By this I gained his strength and height
Without his rivalry.
But in my triumph I lost sight
Of afterhaps. Soon he,
Being bark-bound, flagged, snapped, fell outright,
And in his fall felled me!

A MEETING WITH DESPAIR

As evening shaped I found me on a moor
Which sight could scarce sustain:
The black lean land, of featureless contour,
Was like a tract in pain.

“This scene, like my own life,” I said, “is one
Where many glooms abide;
Toned by its fortune to a deadly dun—
Lightless on every side.

I glanced aloft and halted, pleasure-caught
To see the contrast there:
The ray-lit clouds gleamed glory; and I thought,
“There’s solace everywhere!”

Then bitter self-reproaches as I stood
I dealt me silently
As one perverse—misrepresenting Good
In graceless mutiny.

Against the horizon’s dim-discernèd wheel
A form rose, strange of mould:
That he was hideous, hopeless, I could feel
Rather than could behold.

“’Tis a dead spot, where even the light lies spent
To darkness!” croaked the Thing.
“Not if you look aloft!” said I, intent
On my new reasoning.

“Yea—but await awhile!” he cried. “Ho-ho!—
Look now aloft and see!”
I looked. There, too, sat night: Heaven’s radiant show
Had gone.
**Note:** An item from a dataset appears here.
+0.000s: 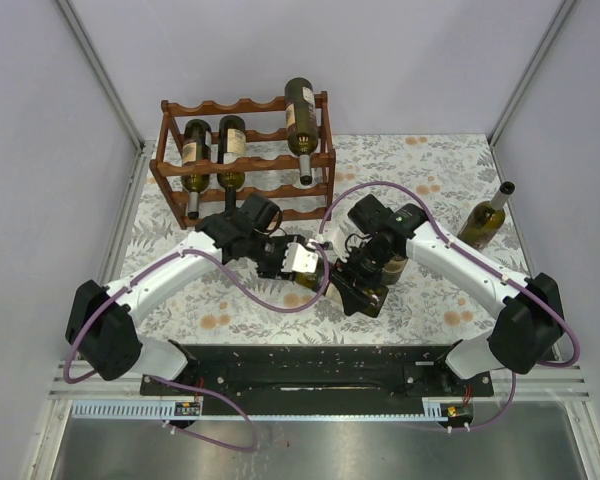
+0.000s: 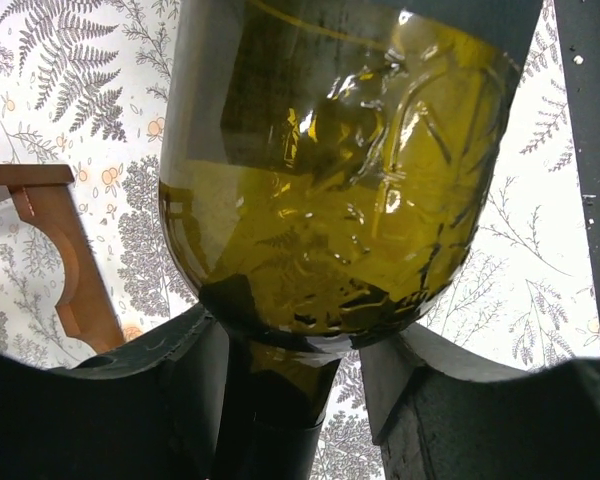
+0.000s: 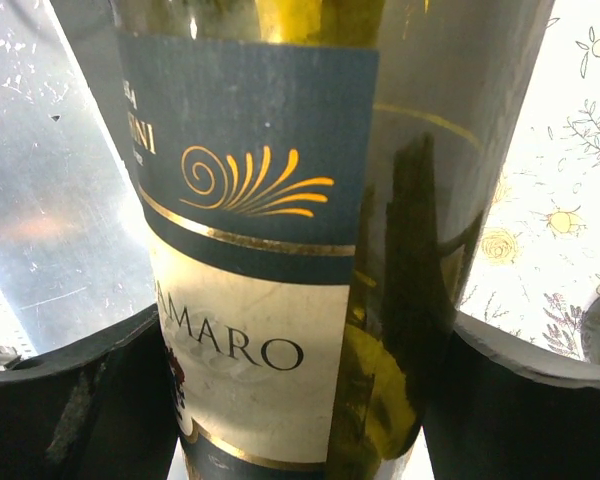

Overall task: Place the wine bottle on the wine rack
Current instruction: Place the wine bottle in the wine rack.

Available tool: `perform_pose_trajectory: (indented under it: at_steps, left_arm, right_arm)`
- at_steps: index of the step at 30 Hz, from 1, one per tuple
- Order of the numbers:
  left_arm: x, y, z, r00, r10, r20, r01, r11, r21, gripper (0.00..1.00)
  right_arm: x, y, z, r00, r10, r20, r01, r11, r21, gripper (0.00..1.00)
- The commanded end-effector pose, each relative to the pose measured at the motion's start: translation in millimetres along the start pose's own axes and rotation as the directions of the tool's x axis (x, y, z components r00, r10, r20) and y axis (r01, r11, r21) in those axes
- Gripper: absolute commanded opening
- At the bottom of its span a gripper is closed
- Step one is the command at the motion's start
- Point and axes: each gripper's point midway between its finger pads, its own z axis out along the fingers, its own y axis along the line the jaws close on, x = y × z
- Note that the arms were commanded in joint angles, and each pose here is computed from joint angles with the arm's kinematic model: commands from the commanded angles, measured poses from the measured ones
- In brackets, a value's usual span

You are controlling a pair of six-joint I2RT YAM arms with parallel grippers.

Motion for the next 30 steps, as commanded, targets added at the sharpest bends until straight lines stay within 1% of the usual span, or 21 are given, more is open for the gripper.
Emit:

Then chuckled he.

UNKNOWING

When, soul in soul reflected,
We breathed an æthered air,
When we neglected
All things elsewhere,
And left the friendly friendless
To keep our love aglow,
We deemed it endless . . .
—We did not know!

When, by mad passion goaded,
We planned to hie away,
But, unforeboded,
The storm-shafts gray
So heavily down-pattered
That none could forthward go,
Our lives seemed shattered . . .
—We did not know!

When I found you, helpless lying,
And you waived my deep misprise,
And swore me, dying,
In phantom-guise
To wing to me when grieving,
And touch away my woe,
We kissed, believing . . .
—We did not know!

But though, your powers outreckoning,
You hold you dead and dumb,
Or scorn my beckoning,
And will not come;
And I say, “’Twere mood ungainly
To store her memory so:”
I say it vainly—
I feel and know!

FRIENDS BEYOND

William Dewy, Tranter Reuben, Farmer Ledlow late at plough,
Robert’s kin, and John’s, and Ned’s,
And the Squire, and Lady Susan, lie in Mellstock churchyard now!

“Gone,” I call them, gone for good, that group of local hearts and heads;
Yet at mothy curfew-tide,
And at midnight when the noon-heat breathes it back from walls and leads,

They’ve a way of whispering to me—fellow-wight who yet abide—
In the muted, measured note
Of a ripple under archways, or a lone cave’s stillicide:

“We have triumphed: this achievement turns the bane to antidote,
Unsuccesses to success,
—Many thought-worn eves and morrows to a morrow free of thought.

“No more need we corn and clothing, feel of old terrestrial stress;
Chill detraction stirs no sigh;
Fear of death has even bygone us: death gave all that we possess.”

W. D.—“Ye mid burn the wold bass-viol that I set such vallie by.”
Squire.—“You may hold the manse in fee,
You may wed my spouse, my children’s memory of me may decry.”

Lady.—“You may have my rich brocades, my laces; take each household key;
Ransack coffer, desk, bureau;
Quiz the few poor treasures hid there, con the letters kept by me.”

Far.—“Ye mid zell my favourite heifer, ye mid let the charlock grow,
Foul the grinterns, give up thrift.”
Wife.—“If ye break my best blue china, children, I shan’t care or ho.”

All. —“We’ve no wish to hear the tidings, how the people’s fortunes shift;
What your daily doings are;
Who are wedded, born, divided; if your lives beat slow or swift.

“Curious not the least are we if our intents you make or mar,
If you quire to our old tune,
If the City stage still passes, if the weirs still roar afar.”

—Thus, with very gods’ composure, freed those crosses late and soon
Which, in life, the Trine allow
(Why, none witteth), and ignoring all that haps beneath the moon,

William Dewy, Tranter Reuben, Farmer Ledlow late at plough,
Robert’s kin, and John’s, and Ned’s,
And the Squire, and Lady Susan, murmur mildly to me now.